Terzetto in C major for Two Violins and Viola, Op. 74, B148

Opus number


Burghauser catalogue number


Date of composition

7 January – 14 January 1887

Premiere - date and place

private performance: 27 January 1887, Prague
public performance: 30 March 1887, Prague

Premiere performer(s)

private performance: ?
public performance: Karel Ondříček, Jan Buchal, Jaroslav Šťastný

First edition

Simrock, 1887, Berlin

Main key

C major

Parts / movements

1. Introduzione. Allegro ma non troppo
2. Larghetto
3. Scherzo. Vivace
4. Tema con variazioni. Poco adagio


approx. 18 min.

composition history

The Terzetto in C major for Two Violins and Viola was written as an occasional piece. The composer’s mother-in-law Klotilda Čermáková had rented part of her flat (in the same house where the Dvořáks lived) to a chemistry student named Josef Kruis, who was also taking private violin lessons with Jan Pelikán, a member of the National Theatre Orchestra. Dvořák sometimes played the viola with them and one day came up with the idea to write a new piece for their small ensemble.
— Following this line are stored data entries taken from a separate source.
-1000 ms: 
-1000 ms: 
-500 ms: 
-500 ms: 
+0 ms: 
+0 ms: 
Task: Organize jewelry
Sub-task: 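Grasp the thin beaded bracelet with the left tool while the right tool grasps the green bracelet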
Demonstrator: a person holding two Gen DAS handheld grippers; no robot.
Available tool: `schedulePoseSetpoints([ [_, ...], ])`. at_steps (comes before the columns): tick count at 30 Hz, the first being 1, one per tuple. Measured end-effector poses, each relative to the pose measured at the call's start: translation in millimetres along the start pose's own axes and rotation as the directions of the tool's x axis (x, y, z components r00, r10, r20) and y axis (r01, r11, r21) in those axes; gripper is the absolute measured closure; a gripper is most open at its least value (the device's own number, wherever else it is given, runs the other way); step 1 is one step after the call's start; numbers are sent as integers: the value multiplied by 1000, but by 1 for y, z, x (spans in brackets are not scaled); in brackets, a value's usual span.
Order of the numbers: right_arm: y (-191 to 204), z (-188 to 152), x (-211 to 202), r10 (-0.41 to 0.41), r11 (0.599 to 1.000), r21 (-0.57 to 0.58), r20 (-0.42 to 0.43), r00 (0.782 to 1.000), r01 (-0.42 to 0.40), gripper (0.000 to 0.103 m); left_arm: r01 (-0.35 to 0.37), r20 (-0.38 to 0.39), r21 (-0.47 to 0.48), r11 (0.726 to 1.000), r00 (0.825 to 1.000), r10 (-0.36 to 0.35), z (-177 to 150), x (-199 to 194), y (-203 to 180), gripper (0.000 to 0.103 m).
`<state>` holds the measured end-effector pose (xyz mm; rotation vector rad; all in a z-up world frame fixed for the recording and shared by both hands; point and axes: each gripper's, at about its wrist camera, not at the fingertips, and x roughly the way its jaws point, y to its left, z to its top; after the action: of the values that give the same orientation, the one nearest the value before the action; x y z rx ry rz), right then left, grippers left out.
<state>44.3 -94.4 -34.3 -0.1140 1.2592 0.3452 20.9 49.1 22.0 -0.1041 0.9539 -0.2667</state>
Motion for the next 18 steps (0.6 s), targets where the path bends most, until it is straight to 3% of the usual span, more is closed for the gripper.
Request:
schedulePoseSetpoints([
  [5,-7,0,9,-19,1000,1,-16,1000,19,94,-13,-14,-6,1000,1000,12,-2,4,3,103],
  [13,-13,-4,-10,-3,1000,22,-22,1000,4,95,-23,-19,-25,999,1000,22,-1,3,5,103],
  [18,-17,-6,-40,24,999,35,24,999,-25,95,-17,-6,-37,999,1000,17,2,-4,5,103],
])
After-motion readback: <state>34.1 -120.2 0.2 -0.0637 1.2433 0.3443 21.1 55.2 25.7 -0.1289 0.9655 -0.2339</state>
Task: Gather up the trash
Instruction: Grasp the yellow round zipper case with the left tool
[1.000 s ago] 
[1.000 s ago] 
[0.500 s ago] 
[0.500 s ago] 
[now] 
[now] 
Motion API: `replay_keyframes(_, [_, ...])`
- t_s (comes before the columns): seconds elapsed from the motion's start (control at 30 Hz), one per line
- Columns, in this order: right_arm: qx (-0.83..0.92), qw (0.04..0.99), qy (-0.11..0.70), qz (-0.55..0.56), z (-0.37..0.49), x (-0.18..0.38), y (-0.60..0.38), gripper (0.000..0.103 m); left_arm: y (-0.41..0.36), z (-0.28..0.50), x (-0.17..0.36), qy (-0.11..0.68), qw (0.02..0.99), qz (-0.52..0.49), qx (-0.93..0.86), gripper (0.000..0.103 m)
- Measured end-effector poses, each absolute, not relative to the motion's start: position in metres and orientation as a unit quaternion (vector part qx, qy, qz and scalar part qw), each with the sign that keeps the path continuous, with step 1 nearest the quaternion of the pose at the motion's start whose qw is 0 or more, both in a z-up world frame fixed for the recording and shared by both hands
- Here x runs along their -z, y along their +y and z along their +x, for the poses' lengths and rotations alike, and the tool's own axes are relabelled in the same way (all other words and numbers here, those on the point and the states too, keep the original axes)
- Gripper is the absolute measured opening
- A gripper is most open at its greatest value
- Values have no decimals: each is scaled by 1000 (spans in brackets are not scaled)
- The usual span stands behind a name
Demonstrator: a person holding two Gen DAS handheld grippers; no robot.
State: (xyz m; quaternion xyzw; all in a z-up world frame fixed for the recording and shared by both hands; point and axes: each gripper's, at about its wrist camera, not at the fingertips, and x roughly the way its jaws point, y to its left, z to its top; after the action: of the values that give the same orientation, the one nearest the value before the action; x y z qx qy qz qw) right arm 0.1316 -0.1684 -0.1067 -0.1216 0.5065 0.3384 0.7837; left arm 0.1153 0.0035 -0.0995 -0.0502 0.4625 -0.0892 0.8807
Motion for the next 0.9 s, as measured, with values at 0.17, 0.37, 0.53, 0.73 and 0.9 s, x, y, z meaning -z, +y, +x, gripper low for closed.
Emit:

He wrote the Terzetto in C major over a period of seven days in January 1887. At that time, Dvořák was as yet unaware of Kruis’s violin skills and the piece ultimately proved too difficult for him. (Dvořák thus immediately set about writing another piece, Miniatures, which did not require such a high level of technical proficiency.)

general characteristics

Despite its original purpose, the Terzetto in C major can still be regarded as an important part of the chamber repertoire and a valuable contribution to the collection of works intended for this fairly unusual combination of instruments. Dvořák compensated for the absence of the cello with an inventive viola part which fulfilled the role of the bass line. The work may be described as a traditional cyclical form in four movements, except that the first movement is not in sonata form, but rather sets the mood for what is to come. Accordingly, the movement is marked “Introduzione” and glides naturally into the second movement. The latter follows a three-part scheme with leisurely outer parts and a more rhythmical middle section. The third movement is a traditional scherzo with dance-like motifs in the outer segments and a lyrical trio which is thematically related to the main theme. The final movement incorporates a sequence of ten variations on an original theme.